Work to be completed
Only one stretch of the data below should be repeated: the lines from the line containing "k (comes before" through the line containing "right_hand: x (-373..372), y", inclusive, exactly as they are.

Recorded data
________________________

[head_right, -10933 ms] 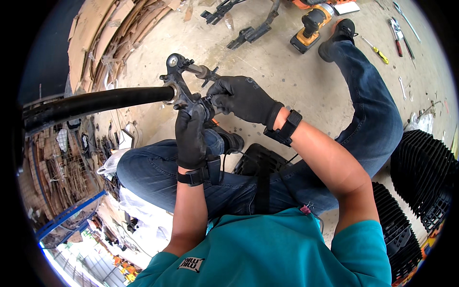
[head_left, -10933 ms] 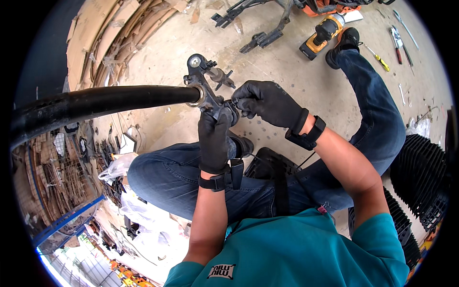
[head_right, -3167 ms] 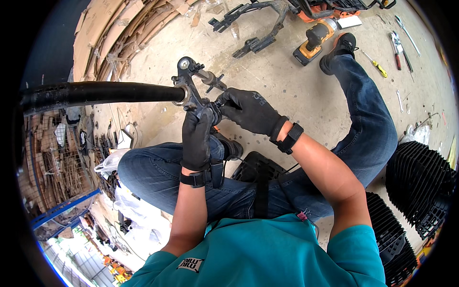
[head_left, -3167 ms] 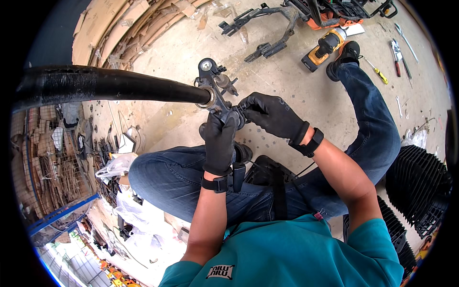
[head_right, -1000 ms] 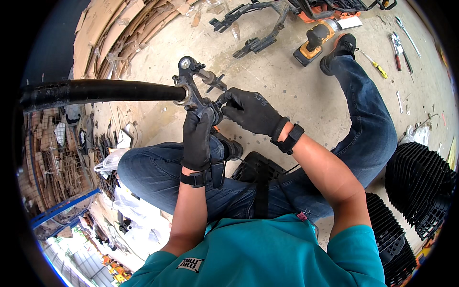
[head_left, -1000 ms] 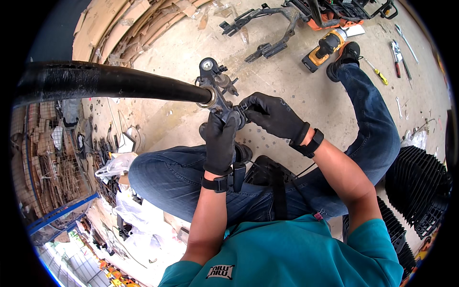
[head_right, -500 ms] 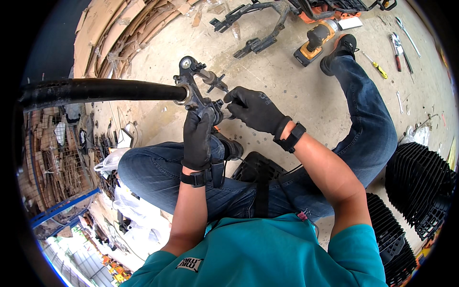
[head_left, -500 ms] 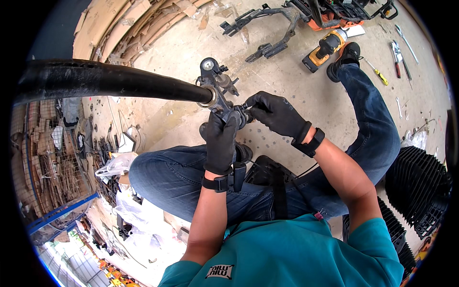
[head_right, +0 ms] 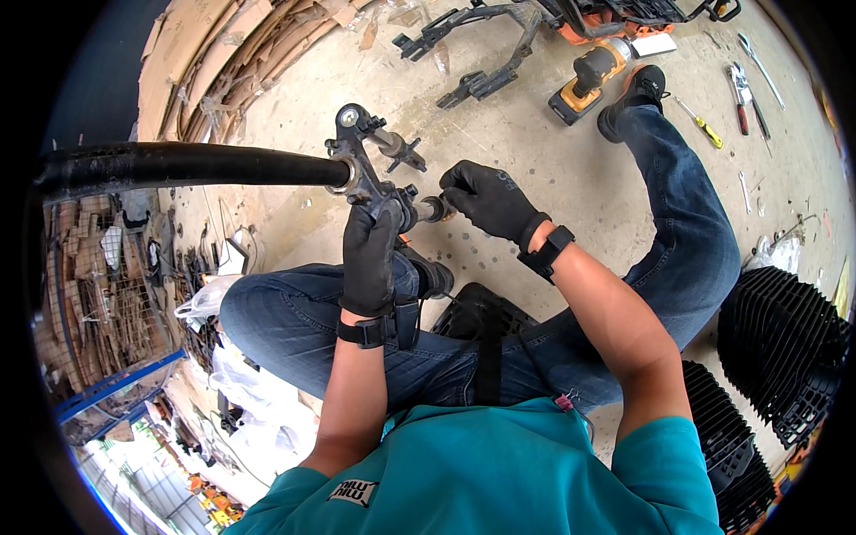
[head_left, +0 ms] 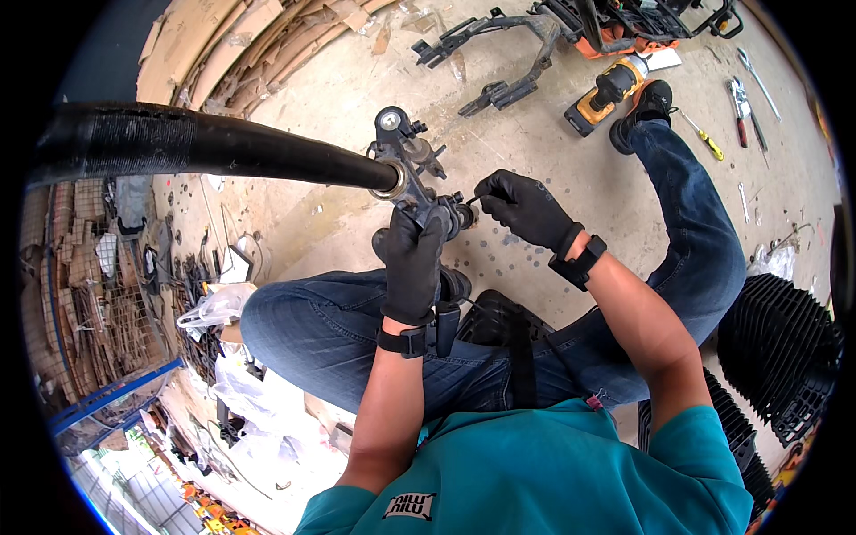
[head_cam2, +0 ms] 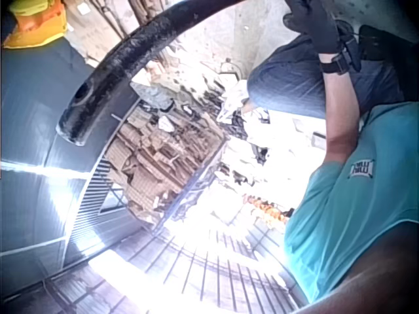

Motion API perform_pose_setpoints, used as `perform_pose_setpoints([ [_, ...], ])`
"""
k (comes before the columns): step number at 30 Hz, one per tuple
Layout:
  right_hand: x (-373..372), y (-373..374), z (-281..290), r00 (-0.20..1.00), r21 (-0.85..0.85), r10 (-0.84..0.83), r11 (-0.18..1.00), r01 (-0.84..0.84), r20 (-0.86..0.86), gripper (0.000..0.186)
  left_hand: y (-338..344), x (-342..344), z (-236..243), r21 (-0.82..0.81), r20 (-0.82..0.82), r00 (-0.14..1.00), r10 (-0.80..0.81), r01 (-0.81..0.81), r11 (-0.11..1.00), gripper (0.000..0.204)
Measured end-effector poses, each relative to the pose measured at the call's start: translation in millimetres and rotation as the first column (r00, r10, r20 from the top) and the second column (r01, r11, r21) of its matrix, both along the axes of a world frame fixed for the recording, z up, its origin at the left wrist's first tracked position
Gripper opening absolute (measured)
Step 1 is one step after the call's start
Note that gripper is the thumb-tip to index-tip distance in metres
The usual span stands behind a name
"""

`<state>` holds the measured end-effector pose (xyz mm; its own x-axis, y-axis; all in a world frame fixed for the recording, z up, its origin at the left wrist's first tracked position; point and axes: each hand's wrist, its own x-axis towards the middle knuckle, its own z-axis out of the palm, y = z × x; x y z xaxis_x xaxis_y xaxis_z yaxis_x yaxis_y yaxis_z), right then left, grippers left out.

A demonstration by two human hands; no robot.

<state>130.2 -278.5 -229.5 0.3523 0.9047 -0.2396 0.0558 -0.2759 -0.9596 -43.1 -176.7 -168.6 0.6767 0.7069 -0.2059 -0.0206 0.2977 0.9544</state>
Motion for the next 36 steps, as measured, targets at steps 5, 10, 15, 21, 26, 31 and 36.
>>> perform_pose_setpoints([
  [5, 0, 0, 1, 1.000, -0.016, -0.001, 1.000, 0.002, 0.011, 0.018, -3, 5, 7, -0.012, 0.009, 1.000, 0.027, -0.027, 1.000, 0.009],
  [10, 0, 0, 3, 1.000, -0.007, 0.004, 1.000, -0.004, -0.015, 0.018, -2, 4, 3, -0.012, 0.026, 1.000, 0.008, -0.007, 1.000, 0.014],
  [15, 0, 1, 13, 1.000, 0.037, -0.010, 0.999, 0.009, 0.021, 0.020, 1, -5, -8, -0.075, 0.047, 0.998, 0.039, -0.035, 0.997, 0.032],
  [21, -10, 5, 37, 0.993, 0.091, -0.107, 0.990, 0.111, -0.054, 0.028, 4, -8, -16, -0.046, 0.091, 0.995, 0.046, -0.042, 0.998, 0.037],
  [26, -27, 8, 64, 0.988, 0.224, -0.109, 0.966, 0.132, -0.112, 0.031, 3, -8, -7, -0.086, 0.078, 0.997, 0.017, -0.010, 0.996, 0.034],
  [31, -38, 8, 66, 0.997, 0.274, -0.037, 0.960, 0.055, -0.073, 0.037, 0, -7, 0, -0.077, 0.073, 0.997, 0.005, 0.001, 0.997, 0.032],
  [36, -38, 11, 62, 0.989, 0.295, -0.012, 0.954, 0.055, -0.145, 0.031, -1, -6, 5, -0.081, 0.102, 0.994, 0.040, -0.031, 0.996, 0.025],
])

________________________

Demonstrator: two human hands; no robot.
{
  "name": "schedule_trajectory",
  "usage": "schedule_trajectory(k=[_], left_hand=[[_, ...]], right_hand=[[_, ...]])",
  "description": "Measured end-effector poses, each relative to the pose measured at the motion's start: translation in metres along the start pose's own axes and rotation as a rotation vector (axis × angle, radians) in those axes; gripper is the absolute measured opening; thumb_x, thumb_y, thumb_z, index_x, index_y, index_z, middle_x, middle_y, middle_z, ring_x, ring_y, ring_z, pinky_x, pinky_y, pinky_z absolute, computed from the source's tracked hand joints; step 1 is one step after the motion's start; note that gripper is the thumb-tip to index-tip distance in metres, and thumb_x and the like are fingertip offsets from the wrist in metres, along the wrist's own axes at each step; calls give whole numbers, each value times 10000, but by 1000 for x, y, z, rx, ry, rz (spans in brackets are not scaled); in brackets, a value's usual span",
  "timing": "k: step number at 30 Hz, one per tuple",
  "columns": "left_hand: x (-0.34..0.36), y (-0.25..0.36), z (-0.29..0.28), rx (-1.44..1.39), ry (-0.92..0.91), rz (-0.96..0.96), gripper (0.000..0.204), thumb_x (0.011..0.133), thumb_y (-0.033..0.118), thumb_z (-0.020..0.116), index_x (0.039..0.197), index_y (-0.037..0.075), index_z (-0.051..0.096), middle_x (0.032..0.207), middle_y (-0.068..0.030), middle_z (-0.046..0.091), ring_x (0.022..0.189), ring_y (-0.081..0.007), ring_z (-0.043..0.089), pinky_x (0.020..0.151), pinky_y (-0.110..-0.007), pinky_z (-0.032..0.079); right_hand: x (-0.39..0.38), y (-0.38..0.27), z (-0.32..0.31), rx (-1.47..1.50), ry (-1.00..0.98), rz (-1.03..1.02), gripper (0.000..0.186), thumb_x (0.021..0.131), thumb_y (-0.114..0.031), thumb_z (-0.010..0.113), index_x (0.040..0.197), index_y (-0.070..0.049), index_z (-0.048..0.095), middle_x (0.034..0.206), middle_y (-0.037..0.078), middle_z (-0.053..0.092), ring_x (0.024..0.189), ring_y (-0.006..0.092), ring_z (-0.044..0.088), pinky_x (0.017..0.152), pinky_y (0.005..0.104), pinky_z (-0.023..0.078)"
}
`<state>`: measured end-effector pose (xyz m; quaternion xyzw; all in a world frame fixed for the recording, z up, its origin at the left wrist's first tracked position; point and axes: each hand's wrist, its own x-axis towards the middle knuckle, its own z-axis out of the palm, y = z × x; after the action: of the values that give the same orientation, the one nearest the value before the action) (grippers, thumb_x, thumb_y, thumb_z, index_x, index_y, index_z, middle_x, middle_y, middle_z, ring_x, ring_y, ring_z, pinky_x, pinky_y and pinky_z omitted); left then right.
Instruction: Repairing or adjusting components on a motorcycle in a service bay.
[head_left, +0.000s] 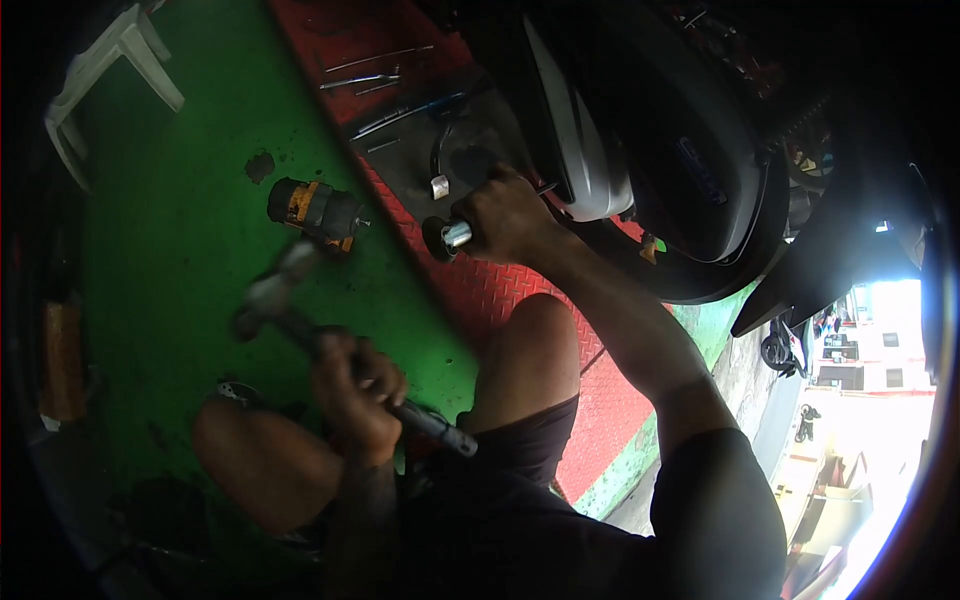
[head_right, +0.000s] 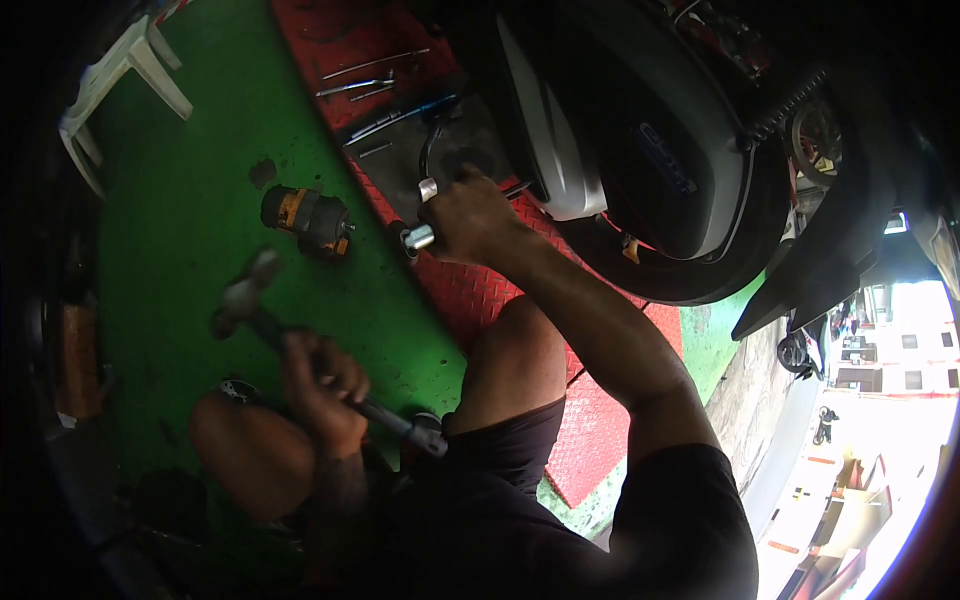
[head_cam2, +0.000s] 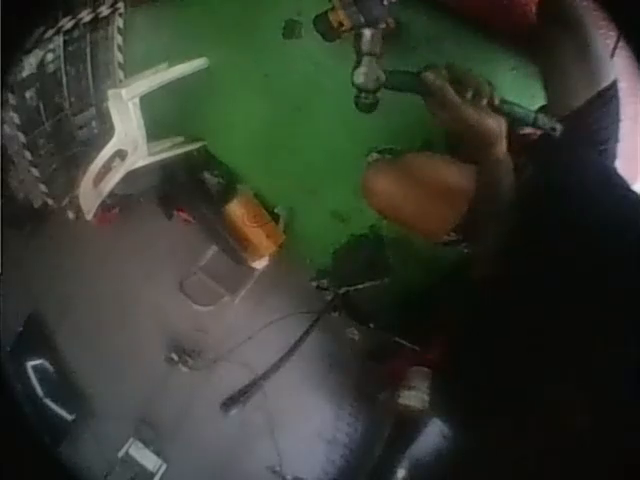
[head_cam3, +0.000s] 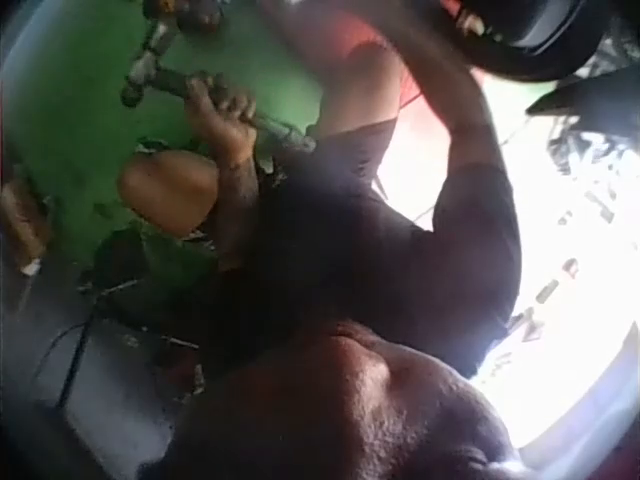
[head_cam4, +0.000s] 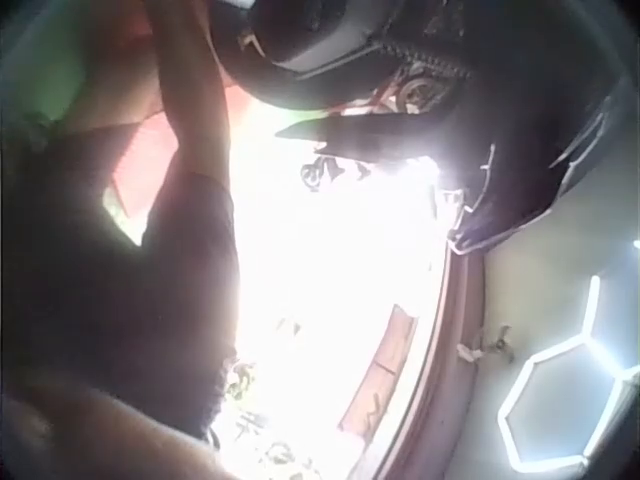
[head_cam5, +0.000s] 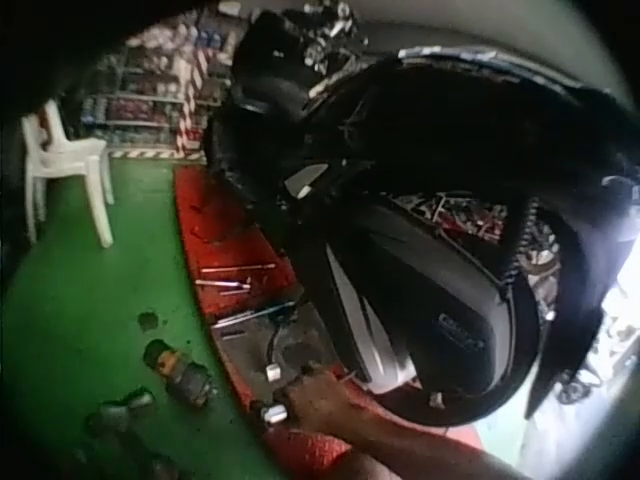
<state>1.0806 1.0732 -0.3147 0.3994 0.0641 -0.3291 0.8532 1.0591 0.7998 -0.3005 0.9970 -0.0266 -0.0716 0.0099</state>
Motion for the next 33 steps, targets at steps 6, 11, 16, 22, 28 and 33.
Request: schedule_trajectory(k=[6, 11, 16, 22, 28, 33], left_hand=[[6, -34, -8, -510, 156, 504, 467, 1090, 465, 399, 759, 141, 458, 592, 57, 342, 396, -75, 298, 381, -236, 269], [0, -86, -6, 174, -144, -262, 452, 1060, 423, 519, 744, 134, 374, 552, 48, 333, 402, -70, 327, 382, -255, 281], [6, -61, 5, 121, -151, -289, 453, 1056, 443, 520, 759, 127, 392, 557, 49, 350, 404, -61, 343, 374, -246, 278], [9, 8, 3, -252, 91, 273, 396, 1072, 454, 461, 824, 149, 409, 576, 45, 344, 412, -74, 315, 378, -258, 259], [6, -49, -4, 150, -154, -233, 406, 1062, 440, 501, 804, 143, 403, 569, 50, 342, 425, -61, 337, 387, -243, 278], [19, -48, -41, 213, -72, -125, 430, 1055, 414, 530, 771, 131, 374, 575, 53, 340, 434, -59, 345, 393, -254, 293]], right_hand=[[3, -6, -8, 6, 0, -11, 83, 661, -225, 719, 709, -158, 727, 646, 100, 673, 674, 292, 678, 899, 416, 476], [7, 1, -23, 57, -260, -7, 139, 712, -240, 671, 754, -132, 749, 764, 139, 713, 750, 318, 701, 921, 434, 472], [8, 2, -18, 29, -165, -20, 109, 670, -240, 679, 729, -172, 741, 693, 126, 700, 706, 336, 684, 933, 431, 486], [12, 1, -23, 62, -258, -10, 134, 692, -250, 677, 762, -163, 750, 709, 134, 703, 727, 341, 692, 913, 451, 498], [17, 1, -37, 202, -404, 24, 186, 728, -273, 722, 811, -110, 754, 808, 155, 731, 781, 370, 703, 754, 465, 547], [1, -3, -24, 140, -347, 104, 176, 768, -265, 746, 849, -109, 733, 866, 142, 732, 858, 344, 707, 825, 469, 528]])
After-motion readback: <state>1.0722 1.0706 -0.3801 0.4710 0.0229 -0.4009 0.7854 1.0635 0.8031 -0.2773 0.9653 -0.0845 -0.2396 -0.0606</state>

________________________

Output for this exercise
k (comes before the columns): step number at 30 Hz, one per tuple
Layout:
  right_hand: x (-373..372), y (-373..374), z (-281..290), r00 (-0.20..1.00), r21 (-0.85..0.85), r10 (-0.84..0.83), r11 (-0.18..1.00), r01 (-0.84..0.84), r20 (-0.86..0.86), gripper (0.000..0.186)

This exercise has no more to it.